◆ Assigned task: Return each entry below word for word, leaving out any image.

◆ Task material:

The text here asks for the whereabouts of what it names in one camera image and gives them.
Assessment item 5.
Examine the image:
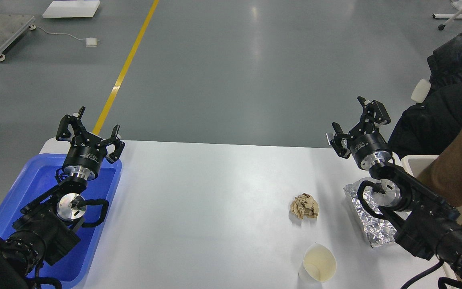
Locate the beige plastic bin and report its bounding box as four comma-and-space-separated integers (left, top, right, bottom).
400, 155, 438, 177

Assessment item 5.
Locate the white paper cup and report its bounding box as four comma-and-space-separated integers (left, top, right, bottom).
297, 242, 337, 283

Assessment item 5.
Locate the white flat board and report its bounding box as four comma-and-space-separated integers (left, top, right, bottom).
42, 0, 100, 18

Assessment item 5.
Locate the left metal floor plate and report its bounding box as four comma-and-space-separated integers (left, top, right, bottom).
326, 133, 335, 146

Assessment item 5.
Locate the white power adapter with cable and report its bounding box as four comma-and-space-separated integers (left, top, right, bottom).
30, 24, 100, 47

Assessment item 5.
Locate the seated person in black jacket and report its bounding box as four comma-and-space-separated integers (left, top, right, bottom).
388, 33, 462, 207

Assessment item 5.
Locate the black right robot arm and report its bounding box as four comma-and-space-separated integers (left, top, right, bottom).
330, 96, 462, 289

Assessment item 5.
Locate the crumpled aluminium foil tray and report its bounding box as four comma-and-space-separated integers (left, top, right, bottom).
343, 177, 396, 248

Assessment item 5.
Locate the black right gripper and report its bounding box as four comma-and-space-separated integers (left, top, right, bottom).
330, 96, 393, 171

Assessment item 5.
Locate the blue plastic tray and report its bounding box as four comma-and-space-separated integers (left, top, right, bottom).
0, 154, 122, 289

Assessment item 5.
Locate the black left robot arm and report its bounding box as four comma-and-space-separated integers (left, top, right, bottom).
0, 106, 126, 289

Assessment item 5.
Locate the crumpled brown paper ball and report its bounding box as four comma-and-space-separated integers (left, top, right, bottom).
290, 193, 320, 220

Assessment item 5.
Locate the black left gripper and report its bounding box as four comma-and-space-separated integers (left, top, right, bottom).
56, 106, 126, 179

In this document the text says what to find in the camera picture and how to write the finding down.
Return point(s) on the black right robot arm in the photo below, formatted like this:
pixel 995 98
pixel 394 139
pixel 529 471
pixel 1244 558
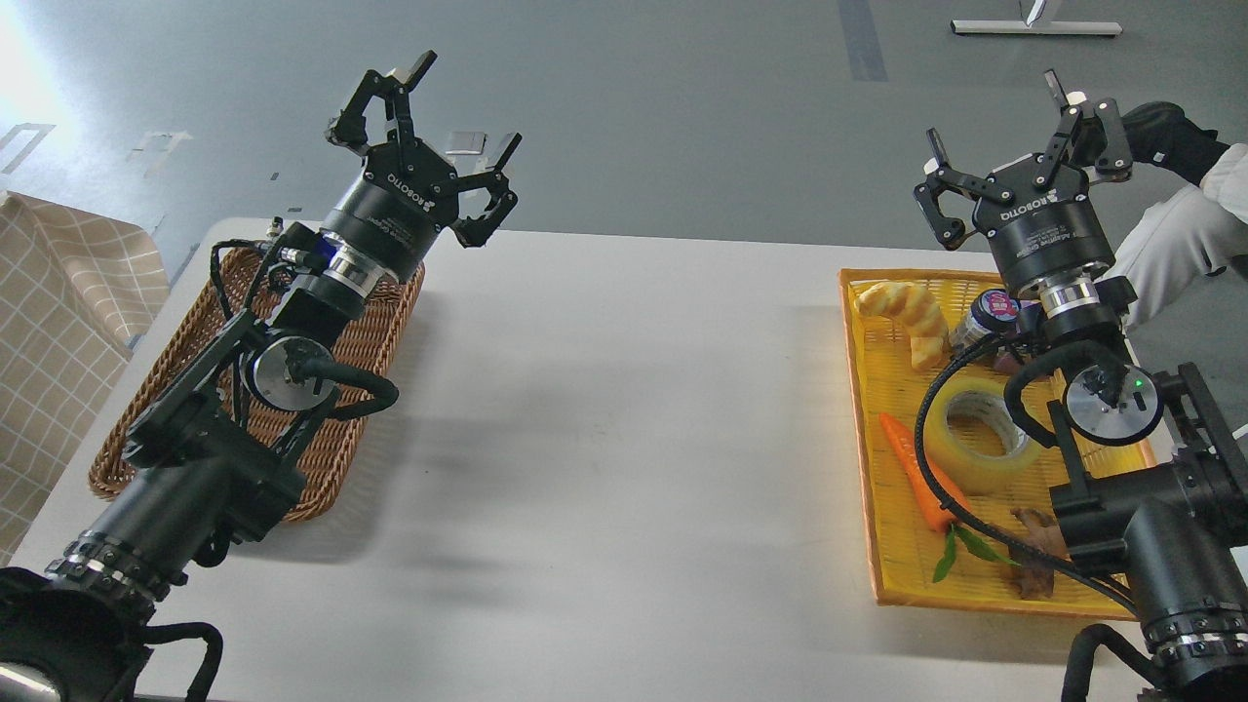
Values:
pixel 1154 501

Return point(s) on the yellow tape roll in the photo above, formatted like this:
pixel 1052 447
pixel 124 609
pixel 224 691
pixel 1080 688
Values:
pixel 970 435

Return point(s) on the black shoe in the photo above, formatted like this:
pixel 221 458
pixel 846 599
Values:
pixel 1161 134

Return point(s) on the white metal stand base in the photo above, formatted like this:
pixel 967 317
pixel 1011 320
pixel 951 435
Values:
pixel 1037 18

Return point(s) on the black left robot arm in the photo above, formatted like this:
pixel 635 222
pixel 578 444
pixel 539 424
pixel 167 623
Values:
pixel 216 452

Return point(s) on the yellow plastic tray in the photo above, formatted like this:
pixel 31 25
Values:
pixel 902 550

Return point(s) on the white trouser leg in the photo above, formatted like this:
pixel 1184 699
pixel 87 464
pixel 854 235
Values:
pixel 1195 233

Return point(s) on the purple block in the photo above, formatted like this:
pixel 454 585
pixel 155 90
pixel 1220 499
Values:
pixel 1015 352

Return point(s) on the toy orange carrot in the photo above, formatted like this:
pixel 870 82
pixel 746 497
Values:
pixel 939 519

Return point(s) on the toy croissant bread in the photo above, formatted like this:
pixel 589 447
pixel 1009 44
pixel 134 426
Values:
pixel 916 309

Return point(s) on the beige checkered cloth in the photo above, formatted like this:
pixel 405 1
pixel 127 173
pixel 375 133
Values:
pixel 76 289

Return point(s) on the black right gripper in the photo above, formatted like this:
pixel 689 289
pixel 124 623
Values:
pixel 1045 229

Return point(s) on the small dark jar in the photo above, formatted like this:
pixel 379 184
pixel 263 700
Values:
pixel 994 311

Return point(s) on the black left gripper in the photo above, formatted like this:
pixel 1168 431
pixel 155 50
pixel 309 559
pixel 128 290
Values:
pixel 398 200

◆ Task response:
The text here asks for the whereabouts of what it names in one camera image and gives them.
Assessment item 5.
Examine the image:
Locate the beige plastic bin and report its bounding box as four comma-and-space-separated integers (left, top, right, bottom).
400, 155, 438, 177

Assessment item 5.
Locate the white paper cup and report its bounding box as four comma-and-space-separated integers (left, top, right, bottom).
297, 242, 337, 283

Assessment item 5.
Locate the white flat board and report its bounding box as four comma-and-space-separated integers (left, top, right, bottom).
42, 0, 100, 18

Assessment item 5.
Locate the left metal floor plate and report its bounding box as four comma-and-space-separated integers (left, top, right, bottom).
326, 133, 335, 146

Assessment item 5.
Locate the white power adapter with cable and report its bounding box as four comma-and-space-separated integers (left, top, right, bottom).
30, 24, 100, 47

Assessment item 5.
Locate the seated person in black jacket and report its bounding box as four comma-and-space-separated integers (left, top, right, bottom).
388, 33, 462, 207

Assessment item 5.
Locate the black right robot arm and report its bounding box as four comma-and-space-separated integers (left, top, right, bottom).
330, 96, 462, 289

Assessment item 5.
Locate the crumpled aluminium foil tray and report its bounding box as four comma-and-space-separated integers (left, top, right, bottom).
343, 177, 396, 248

Assessment item 5.
Locate the black right gripper and report its bounding box as four comma-and-space-separated integers (left, top, right, bottom).
330, 96, 393, 171

Assessment item 5.
Locate the blue plastic tray and report its bounding box as four comma-and-space-separated integers (left, top, right, bottom).
0, 154, 122, 289

Assessment item 5.
Locate the black left robot arm and report its bounding box as four comma-and-space-separated integers (left, top, right, bottom).
0, 106, 126, 289

Assessment item 5.
Locate the crumpled brown paper ball and report its bounding box as four comma-and-space-separated integers (left, top, right, bottom).
290, 193, 320, 220

Assessment item 5.
Locate the black left gripper and report its bounding box as four comma-and-space-separated integers (left, top, right, bottom).
56, 106, 126, 179

In this document the text says what to find in the camera picture and how to write the finding down.
Return point(s) on the black right robot arm in the photo below, formatted like this:
pixel 995 98
pixel 394 139
pixel 529 471
pixel 1244 558
Values:
pixel 1154 501

Return point(s) on the yellow tape roll in the photo above, formatted like this:
pixel 1052 447
pixel 124 609
pixel 224 691
pixel 1080 688
Values:
pixel 970 435

Return point(s) on the black shoe in the photo above, formatted like this:
pixel 221 458
pixel 846 599
Values:
pixel 1161 134

Return point(s) on the white metal stand base in the photo above, formatted like this:
pixel 967 317
pixel 1011 320
pixel 951 435
Values:
pixel 1037 18

Return point(s) on the black left robot arm in the photo above, formatted like this:
pixel 635 222
pixel 578 444
pixel 539 424
pixel 167 623
Values:
pixel 216 452

Return point(s) on the yellow plastic tray in the photo above, formatted like this:
pixel 31 25
Values:
pixel 902 550

Return point(s) on the white trouser leg in the photo above, formatted like this:
pixel 1184 699
pixel 87 464
pixel 854 235
Values:
pixel 1195 233

Return point(s) on the purple block in the photo above, formatted like this:
pixel 454 585
pixel 155 90
pixel 1220 499
Values:
pixel 1015 352

Return point(s) on the toy orange carrot in the photo above, formatted like this:
pixel 870 82
pixel 746 497
Values:
pixel 939 519

Return point(s) on the toy croissant bread in the photo above, formatted like this:
pixel 589 447
pixel 1009 44
pixel 134 426
Values:
pixel 916 309

Return point(s) on the beige checkered cloth in the photo above, formatted like this:
pixel 405 1
pixel 127 173
pixel 375 133
Values:
pixel 76 289

Return point(s) on the black right gripper in the photo above, formatted like this:
pixel 689 289
pixel 124 623
Values:
pixel 1045 229

Return point(s) on the small dark jar in the photo above, formatted like this:
pixel 379 184
pixel 263 700
Values:
pixel 994 311

Return point(s) on the black left gripper in the photo above, formatted like this:
pixel 1168 431
pixel 155 50
pixel 309 559
pixel 128 290
Values:
pixel 398 200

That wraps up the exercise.